State Senate Committee To Discuss High Costs Of Wrongful Convictions
CHICAGO (CBS) -- An Illinois Senate committee holds hearings Monday on the high cost of wrongful convictions.
As WBBM Newsradio's Regine Schlesinger reports, the hearing was prompted by a new seven-month study conducted jointly by the Better Government Association and the Center on Wrongful Convictions.
LISTEN: WBBM Newsradio's Regine Schlesinger reports
Podcast
The study is entitled, "A Tale of Lives Lost, Tax Dollars Wasters, and Justice Denied."
It finds that between 1989 and 2010, wrongful convictions have imprisoned 85 innocent people for a total of 926 years, cost Illinois taxpayers $214 million, and led to actual perpetrators going on a collective crime spree that included 14 murders, 11 rapes, 10 kidnappings and at least 62 other felonies.

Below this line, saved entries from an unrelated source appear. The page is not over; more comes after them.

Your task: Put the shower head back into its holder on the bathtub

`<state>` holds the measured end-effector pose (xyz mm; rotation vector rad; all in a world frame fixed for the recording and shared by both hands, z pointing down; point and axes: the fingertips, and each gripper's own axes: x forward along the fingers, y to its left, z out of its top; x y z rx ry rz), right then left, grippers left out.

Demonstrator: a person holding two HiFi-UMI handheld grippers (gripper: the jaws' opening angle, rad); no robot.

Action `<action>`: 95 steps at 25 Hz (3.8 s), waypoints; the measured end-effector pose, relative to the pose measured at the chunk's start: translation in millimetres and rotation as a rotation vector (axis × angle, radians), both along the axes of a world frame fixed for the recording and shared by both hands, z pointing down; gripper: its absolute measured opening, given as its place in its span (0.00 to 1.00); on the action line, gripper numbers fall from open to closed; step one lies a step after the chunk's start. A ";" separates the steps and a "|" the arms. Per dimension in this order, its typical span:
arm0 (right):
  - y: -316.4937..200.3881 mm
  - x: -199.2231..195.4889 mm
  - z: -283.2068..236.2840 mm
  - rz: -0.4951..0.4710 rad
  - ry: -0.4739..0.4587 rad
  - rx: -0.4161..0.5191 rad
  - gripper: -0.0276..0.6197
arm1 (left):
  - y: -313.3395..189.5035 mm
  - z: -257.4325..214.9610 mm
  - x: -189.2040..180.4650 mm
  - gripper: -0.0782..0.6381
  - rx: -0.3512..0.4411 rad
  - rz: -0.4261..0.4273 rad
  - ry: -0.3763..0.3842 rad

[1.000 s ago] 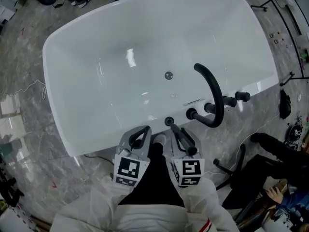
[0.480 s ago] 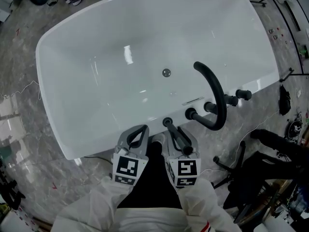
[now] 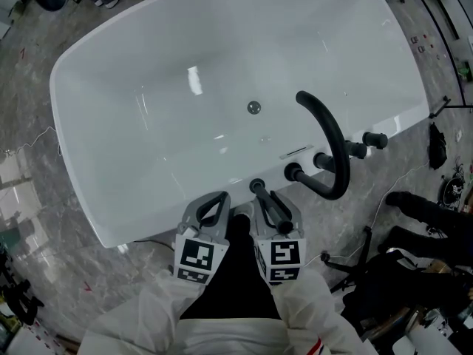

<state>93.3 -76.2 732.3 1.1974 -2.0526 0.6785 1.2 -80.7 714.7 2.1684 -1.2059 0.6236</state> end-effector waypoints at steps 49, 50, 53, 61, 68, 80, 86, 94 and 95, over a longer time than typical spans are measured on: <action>1.6 -10.1 31.5 0.147 -0.090 -0.075 0.41 | 7.6 23.3 -7.6 0.11 -0.062 -0.009 0.001; 4.3 -10.3 32.3 0.141 -0.089 -0.082 0.42 | 10.6 22.8 -8.7 0.11 -0.065 -0.008 -0.001; 10.7 -6.8 28.3 0.136 -0.069 -0.085 0.41 | 17.2 17.1 -12.3 0.11 -0.067 -0.003 -0.007; 17.7 7.4 -17.5 0.164 -0.075 -0.054 0.36 | 21.7 -27.1 -15.4 0.11 -0.019 0.033 -0.026; 34.0 5.7 -68.4 0.147 -0.073 -0.022 0.32 | 34.4 -70.4 -30.1 0.11 -0.011 0.039 -0.044; 15.6 16.0 -149.0 0.143 -0.094 0.074 0.22 | 9.1 -155.1 -6.0 0.11 0.091 0.097 -0.043; 11.3 27.4 -172.5 0.122 -0.095 0.116 0.14 | 2.3 -176.5 14.2 0.11 0.137 0.105 -0.045; 10.6 47.0 -194.7 0.092 -0.105 0.151 0.05 | 5.6 -199.2 31.7 0.11 0.162 0.072 -0.062; 10.2 48.0 -197.6 0.091 -0.108 0.154 0.05 | 6.4 -201.7 31.7 0.11 0.166 0.066 -0.062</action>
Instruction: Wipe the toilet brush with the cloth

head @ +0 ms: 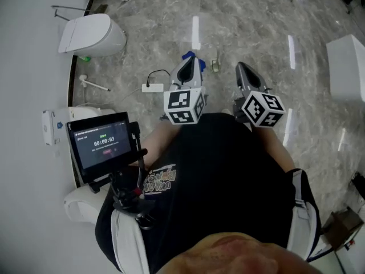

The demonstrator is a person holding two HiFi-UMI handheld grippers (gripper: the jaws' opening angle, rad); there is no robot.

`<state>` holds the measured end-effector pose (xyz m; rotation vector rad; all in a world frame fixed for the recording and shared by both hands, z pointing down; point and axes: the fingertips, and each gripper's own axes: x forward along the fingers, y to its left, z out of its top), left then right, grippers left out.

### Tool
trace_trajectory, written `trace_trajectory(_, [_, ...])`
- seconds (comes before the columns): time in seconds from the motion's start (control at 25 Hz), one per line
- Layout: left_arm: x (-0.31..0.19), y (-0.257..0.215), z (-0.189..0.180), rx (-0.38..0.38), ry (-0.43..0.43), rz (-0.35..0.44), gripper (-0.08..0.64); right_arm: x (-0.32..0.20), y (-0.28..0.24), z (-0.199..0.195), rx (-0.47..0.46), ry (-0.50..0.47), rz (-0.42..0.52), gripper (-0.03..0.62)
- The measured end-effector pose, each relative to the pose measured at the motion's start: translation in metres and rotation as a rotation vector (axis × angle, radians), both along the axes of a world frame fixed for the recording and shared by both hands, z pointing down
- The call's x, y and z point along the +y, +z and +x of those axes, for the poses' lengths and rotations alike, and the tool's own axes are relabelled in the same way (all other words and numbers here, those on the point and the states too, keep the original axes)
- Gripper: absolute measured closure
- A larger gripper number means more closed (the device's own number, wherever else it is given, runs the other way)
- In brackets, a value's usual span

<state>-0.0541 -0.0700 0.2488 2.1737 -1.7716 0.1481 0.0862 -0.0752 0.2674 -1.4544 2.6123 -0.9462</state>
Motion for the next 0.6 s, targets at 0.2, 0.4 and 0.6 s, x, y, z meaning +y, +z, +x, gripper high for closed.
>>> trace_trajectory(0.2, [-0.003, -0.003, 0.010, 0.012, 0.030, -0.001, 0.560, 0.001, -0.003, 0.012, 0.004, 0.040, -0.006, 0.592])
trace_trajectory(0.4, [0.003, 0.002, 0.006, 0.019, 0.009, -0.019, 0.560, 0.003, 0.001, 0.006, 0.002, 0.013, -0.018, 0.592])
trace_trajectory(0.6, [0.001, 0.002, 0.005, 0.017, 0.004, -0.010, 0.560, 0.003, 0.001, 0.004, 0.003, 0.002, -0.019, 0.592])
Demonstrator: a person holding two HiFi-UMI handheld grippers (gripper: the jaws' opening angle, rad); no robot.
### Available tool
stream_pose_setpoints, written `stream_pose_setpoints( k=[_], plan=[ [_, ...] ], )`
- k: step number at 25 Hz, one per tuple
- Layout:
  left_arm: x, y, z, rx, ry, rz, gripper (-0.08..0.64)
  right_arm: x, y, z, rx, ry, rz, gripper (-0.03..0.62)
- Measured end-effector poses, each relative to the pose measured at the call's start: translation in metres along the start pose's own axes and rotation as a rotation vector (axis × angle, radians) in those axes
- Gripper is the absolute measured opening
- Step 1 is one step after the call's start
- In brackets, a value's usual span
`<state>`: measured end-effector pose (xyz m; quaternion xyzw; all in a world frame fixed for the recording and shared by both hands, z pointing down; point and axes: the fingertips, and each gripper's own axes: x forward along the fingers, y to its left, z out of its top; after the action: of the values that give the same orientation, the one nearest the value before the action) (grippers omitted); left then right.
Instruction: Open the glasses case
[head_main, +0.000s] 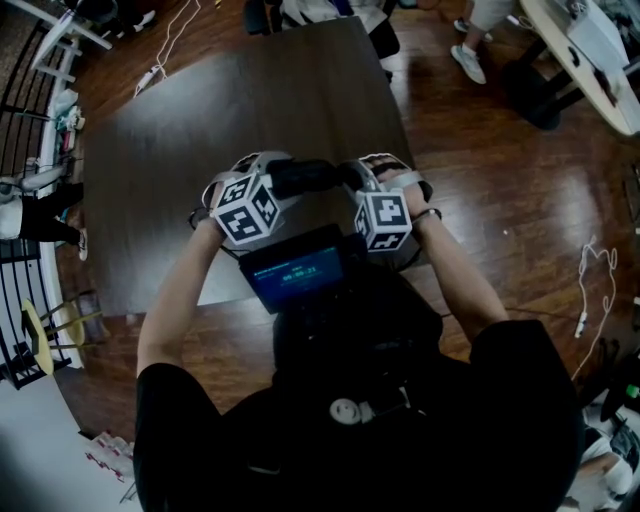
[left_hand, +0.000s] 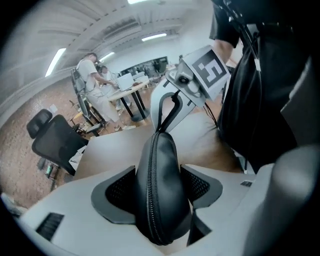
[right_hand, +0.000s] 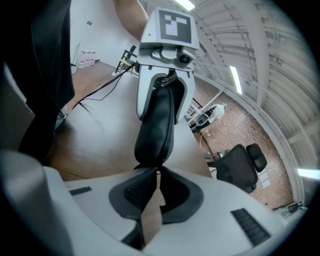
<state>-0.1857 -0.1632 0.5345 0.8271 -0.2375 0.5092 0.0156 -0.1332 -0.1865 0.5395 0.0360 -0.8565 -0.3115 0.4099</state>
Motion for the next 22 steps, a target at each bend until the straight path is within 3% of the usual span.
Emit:
stream_pose_setpoints(
  k=[7,10,14,18,22],
  plan=[
    [-0.004,-0.002,0.01,-0.151,-0.122,-0.014,0.275,0.003,0.0,-0.013,0.02,0.034,-0.006,0.046],
    [-0.002,-0.006,0.007,-0.191,-0.124,-0.007,0.275,0.0,-0.001,-0.009,0.046,0.013,-0.01,0.045],
    [0.007,-0.007,-0.01,-0.129,-0.023,0.039,0.289,-0.005,-0.007,0.004,-0.036,-0.032,-0.066,0.044],
    [0.019,-0.017,-0.02,-0.055,0.076,0.011,0.311,-0.009,-0.008,0.015,-0.155,-0.081,-0.112,0.044],
    [0.026,-0.016,-0.021,-0.043,0.079,0.04,0.31,-0.018,-0.007,0.034,-0.169,-0.15,-0.115,0.044]
  ],
)
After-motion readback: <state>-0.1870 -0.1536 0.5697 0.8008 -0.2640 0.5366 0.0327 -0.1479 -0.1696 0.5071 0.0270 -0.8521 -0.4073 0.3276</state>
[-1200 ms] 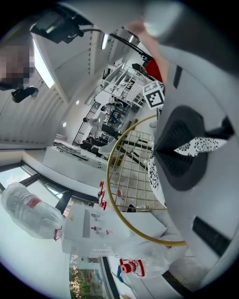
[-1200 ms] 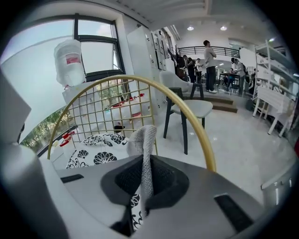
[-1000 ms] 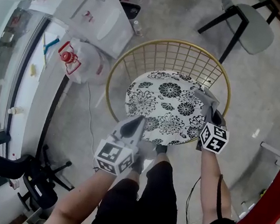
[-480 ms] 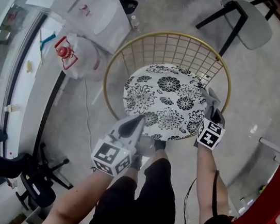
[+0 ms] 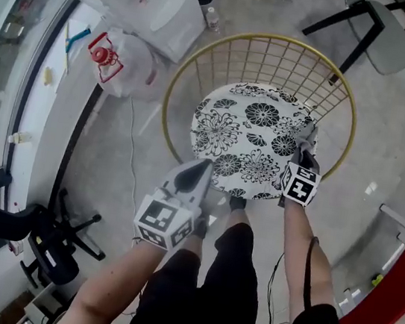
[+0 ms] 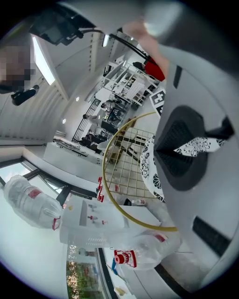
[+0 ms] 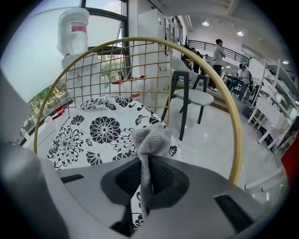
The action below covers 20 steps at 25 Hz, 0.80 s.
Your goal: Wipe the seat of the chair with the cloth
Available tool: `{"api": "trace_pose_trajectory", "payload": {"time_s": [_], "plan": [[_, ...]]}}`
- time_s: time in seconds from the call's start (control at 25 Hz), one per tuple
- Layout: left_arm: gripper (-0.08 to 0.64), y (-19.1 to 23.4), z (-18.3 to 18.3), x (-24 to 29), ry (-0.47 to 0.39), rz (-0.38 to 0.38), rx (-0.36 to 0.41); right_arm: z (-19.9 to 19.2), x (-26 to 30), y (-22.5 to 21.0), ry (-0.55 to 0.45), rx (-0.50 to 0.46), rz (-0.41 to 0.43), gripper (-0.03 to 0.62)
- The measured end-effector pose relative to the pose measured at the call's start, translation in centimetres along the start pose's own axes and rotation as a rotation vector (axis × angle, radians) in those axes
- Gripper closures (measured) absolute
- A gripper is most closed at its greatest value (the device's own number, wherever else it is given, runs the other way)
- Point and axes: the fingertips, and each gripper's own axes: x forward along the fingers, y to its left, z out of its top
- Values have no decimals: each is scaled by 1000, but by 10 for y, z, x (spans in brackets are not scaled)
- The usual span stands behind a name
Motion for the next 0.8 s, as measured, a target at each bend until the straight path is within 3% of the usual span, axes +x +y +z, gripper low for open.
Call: {"api": "trace_pose_trajectory", "payload": {"time_s": [0.8], "plan": [[554, 56, -13, -52, -28, 119, -50, -5, 34, 145, 68, -100, 259, 569]]}}
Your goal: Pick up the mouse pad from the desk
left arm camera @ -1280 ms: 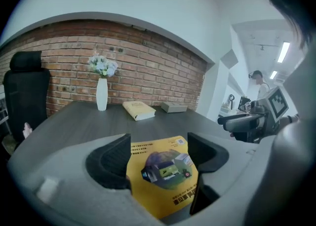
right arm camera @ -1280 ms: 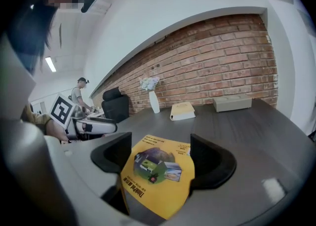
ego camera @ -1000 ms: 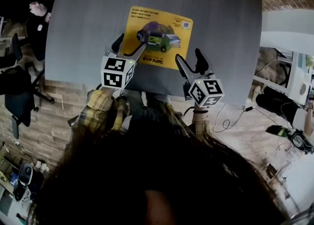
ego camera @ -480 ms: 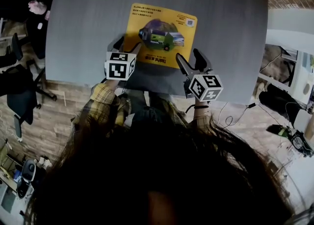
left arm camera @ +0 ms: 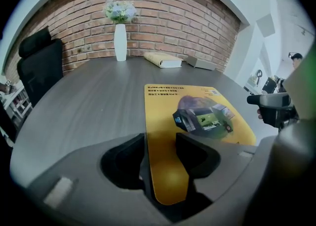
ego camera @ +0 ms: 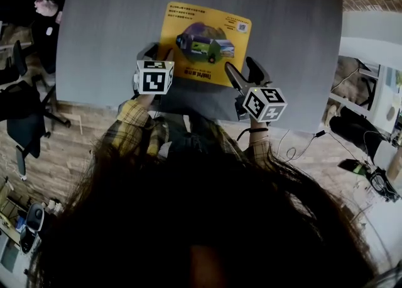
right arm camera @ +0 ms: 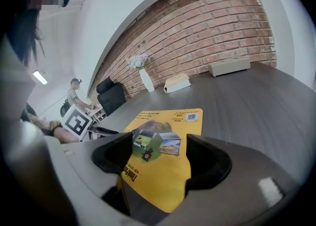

The financial toll from wrongful convictions was tabulated by adding the cost of incarceration in prisons or jails, along with the compensation paid to the wrongful conducts, and civil litigation costs.
The study showed further that incarcerating the innocent was far cheaper than compensating them afterward.
The BGA and the center on wrongful convictions conclude that the most common cause of innocent people being sent to prison, was government error and police misconduct.
The report was written by John Conroy, a former reporter for the Chicago Reader who wrote the first stories about the Jon Burge police torture scandal and false confessions that resulted, and Rob Warden, a former legal affairs journalist now with the Center on Wrongful Convictions.